• [PROBLEM]:
Give again, word for word, each line below starting at the one that contains "Q: For every instance of the red" and ending at the one that contains "In this document".

───── RECORDS

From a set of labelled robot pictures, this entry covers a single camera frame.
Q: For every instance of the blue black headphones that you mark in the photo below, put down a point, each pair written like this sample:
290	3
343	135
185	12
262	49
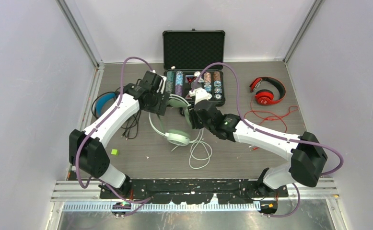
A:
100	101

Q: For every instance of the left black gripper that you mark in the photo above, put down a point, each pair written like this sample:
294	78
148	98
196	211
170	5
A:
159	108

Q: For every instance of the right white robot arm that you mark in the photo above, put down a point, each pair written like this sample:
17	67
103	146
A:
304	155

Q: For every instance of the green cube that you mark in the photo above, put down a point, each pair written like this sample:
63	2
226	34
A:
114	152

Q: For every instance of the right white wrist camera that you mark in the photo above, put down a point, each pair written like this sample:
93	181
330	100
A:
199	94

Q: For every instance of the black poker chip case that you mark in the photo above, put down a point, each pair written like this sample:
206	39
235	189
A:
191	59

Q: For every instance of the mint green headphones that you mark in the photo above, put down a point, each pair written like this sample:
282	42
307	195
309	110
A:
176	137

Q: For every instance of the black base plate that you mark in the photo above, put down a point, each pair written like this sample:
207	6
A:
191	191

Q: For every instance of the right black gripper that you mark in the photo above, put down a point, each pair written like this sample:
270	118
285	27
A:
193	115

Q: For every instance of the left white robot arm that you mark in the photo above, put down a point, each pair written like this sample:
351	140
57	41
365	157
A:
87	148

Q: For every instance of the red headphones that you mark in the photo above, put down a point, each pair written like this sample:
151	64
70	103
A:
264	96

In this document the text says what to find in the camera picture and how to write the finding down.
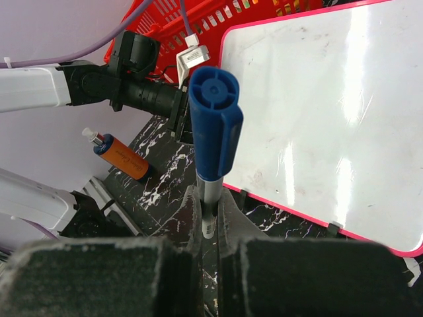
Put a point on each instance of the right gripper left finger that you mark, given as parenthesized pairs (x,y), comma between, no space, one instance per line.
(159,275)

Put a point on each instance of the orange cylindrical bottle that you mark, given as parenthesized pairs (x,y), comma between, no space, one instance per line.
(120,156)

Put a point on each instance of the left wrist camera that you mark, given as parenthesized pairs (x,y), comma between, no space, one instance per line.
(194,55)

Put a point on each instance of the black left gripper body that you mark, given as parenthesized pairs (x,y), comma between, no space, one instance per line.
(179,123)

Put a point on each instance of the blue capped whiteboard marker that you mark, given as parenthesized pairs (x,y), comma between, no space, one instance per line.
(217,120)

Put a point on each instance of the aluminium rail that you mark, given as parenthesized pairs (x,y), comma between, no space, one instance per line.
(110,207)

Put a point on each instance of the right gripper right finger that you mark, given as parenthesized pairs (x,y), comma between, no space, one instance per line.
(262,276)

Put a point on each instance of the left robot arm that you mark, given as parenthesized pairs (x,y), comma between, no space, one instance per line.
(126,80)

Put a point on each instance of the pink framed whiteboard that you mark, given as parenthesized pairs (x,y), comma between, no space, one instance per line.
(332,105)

──────────
───── RECORDS

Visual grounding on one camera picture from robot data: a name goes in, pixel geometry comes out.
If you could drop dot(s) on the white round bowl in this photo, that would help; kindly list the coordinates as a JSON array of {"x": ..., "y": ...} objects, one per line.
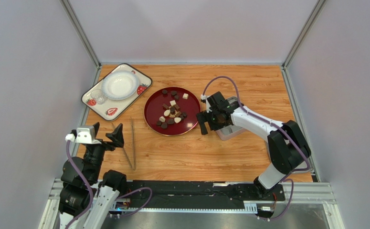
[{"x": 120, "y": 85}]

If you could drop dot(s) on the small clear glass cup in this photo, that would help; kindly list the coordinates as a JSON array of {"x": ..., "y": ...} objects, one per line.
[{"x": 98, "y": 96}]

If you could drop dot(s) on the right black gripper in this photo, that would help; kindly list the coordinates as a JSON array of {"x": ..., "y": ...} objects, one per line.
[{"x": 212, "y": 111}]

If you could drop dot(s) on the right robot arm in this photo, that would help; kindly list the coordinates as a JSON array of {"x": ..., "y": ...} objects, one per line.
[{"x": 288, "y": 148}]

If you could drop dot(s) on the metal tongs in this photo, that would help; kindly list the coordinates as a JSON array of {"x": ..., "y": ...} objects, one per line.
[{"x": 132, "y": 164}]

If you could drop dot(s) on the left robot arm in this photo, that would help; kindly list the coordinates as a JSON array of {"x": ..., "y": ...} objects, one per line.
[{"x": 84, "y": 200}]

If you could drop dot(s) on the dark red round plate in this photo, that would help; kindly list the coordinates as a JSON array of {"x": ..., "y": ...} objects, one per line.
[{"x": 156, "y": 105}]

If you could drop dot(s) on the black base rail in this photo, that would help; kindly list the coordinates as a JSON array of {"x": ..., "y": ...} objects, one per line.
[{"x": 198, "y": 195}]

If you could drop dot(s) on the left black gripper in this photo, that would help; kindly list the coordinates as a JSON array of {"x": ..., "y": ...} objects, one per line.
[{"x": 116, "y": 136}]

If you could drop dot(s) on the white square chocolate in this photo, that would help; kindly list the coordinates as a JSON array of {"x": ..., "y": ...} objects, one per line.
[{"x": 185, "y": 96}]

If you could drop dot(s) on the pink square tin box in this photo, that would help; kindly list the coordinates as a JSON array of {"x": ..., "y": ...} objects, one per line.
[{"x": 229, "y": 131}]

──────────

• [FINISHED TASK]:
Q: For every instance of the red headphones that you mark in the photo above, put down a point, each pair written like this sample:
151	64
70	103
A:
264	96

In this document the text says what to find in the camera picture and how to write the finding down.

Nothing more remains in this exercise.